Так вот какова была гостья старостихи.

– Ну что, касатка, я чай, у соседей была? – спросила старостиха, придвигая к ней пирог.

– Как же, родная, – скороговоркою отвечала Домна, косясь одним глазом на скляницу, другим – на чашку с гороховым киселем, – когда ж и быть-то, как не нынче? Кому охота напустить к себе в дом злую лихость? Та – Домна Емельяновна, пособи, другая также! Ну, я не отнекиваюсь от доброго дела; вестимо, долго ли накликать беду; о-ох! знамо, не простой день, касатка, – Васильев вечер… Ноне, болезная ты моя, лихоманку-то выпирает из преисподней морозом… Вот она и снует, окаянная, по свету – ищет виноватых; где теплая изба, туда и она… притаится это за простенок али притолку и ждет, нечисть, не подвернется ли кто… Я сама их видала, всех сестер видала… уж в чем, кажись, только душа есть: тощие, слепые, безрукие такие… а не смой из дому – затрясут, поди, до смерти, – завиралась Домна, надламывая пирожка и взглядывая на старостиху, которая сидела против ее на лавочке и, прищурившись, как кошка на печке, мотала в тягостном раздумье головою.
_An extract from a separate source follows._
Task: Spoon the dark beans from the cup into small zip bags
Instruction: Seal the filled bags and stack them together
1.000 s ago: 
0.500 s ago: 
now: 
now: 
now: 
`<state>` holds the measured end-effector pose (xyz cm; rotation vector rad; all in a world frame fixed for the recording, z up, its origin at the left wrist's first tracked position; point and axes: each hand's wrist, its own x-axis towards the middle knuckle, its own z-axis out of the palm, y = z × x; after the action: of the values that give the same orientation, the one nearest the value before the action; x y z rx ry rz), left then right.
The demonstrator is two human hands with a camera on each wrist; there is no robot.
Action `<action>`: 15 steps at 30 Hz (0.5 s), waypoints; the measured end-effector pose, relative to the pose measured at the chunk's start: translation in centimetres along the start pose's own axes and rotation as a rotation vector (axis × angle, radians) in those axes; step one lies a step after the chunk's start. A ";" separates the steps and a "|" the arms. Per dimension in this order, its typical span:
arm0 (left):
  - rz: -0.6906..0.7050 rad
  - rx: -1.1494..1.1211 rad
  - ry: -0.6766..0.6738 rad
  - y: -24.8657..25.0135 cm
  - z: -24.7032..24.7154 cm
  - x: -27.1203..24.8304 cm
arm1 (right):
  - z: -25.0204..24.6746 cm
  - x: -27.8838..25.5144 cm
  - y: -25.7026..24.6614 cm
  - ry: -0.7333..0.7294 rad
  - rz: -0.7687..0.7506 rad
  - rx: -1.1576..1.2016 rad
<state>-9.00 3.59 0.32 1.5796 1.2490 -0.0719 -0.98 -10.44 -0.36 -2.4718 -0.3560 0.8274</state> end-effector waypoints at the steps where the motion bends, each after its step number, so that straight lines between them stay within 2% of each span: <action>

– Вот скажу тебе, – продолжала Домна, – видела я мужика в Груздочках, так уж подлинно жалости подобно… И здоров был, и росл, что хмелина в весну, а как напала это она на него, – похирел, словно трава подкошонная… А все оттого, что жена его поартачилась да не пустила смыть лихоманку в Васильев вечер…

– Ахти, касатка, эки дела какие! Что ж она – недобрая мать, – злобу какую на мужа-то имела?.. – спросила старостиха.

– А кто ее знает, я немало ее тогда уговаривала…

– Да что ж ты, родная, не пьешь, не ешь ничего… – произнесла хозяйка, принимаясь суетиться, – не позорь нашего хлеба-соли… выпей еще стаканчик…

– Спасибо тебе на ласковом слове, – отвечала Домна, радостно принимая приглашение, – ну, так вот, родная, как почала она трясти его, трясла уж она это трясла, чуть не до смерти, насилу отшептали, совсем было сгиб человек… Да постой, не нынче, так завтра у нас в деревне прилучится такое дело – коли еще не хуже…

– О-ох! – произнесла старостиха, со страхом озираясь на сторону. – Что ж такое, родная?..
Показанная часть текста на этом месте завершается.